• _WHAT YOU WILL DO_
Look through the data below and work out how many lines contain the string "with". Give the number alone.

╭─ DATA PROVIDED

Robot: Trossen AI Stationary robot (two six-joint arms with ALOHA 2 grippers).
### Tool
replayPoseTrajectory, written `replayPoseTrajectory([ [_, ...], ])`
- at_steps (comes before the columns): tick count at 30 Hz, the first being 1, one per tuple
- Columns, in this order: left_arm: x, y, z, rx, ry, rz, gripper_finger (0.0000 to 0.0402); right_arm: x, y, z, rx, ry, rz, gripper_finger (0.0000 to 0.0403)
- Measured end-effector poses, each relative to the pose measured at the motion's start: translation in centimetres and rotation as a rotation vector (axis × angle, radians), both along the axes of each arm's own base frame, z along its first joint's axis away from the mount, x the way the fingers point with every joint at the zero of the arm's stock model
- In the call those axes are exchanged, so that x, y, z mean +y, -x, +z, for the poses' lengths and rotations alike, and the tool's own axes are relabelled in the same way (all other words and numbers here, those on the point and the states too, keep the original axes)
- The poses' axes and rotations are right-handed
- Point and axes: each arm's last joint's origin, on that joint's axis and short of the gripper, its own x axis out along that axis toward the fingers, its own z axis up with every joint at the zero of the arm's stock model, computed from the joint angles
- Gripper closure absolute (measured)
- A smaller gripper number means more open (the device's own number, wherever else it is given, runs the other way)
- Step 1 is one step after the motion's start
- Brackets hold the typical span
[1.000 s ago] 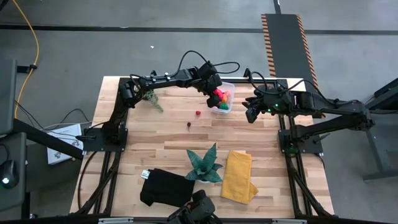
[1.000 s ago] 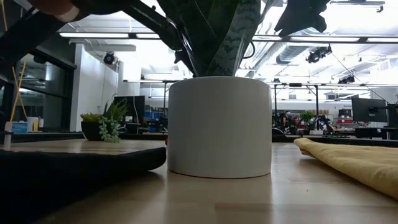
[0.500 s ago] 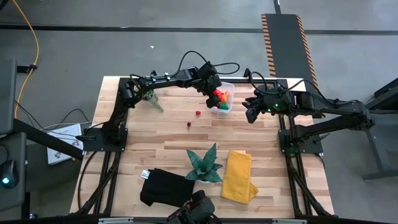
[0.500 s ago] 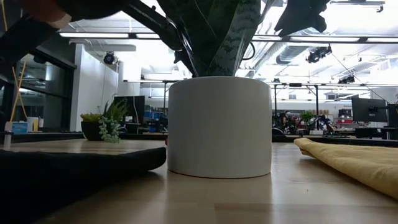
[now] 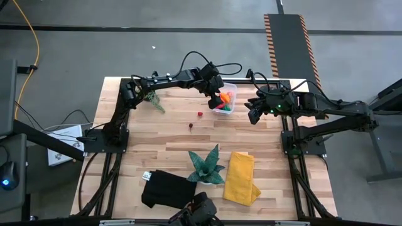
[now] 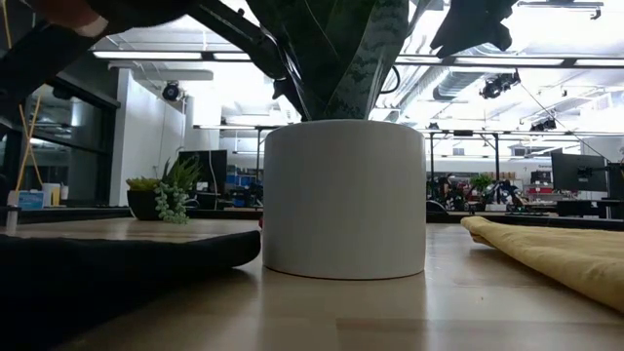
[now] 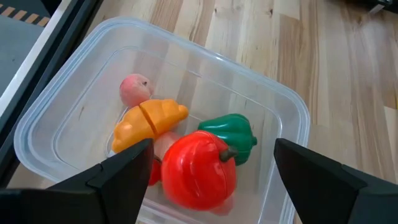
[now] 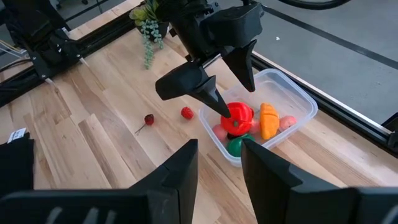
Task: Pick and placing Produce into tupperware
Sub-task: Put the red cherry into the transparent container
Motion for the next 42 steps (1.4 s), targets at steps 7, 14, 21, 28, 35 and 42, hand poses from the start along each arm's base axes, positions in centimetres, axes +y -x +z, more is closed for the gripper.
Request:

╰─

• _REPLY TO THE EXERCISE_
3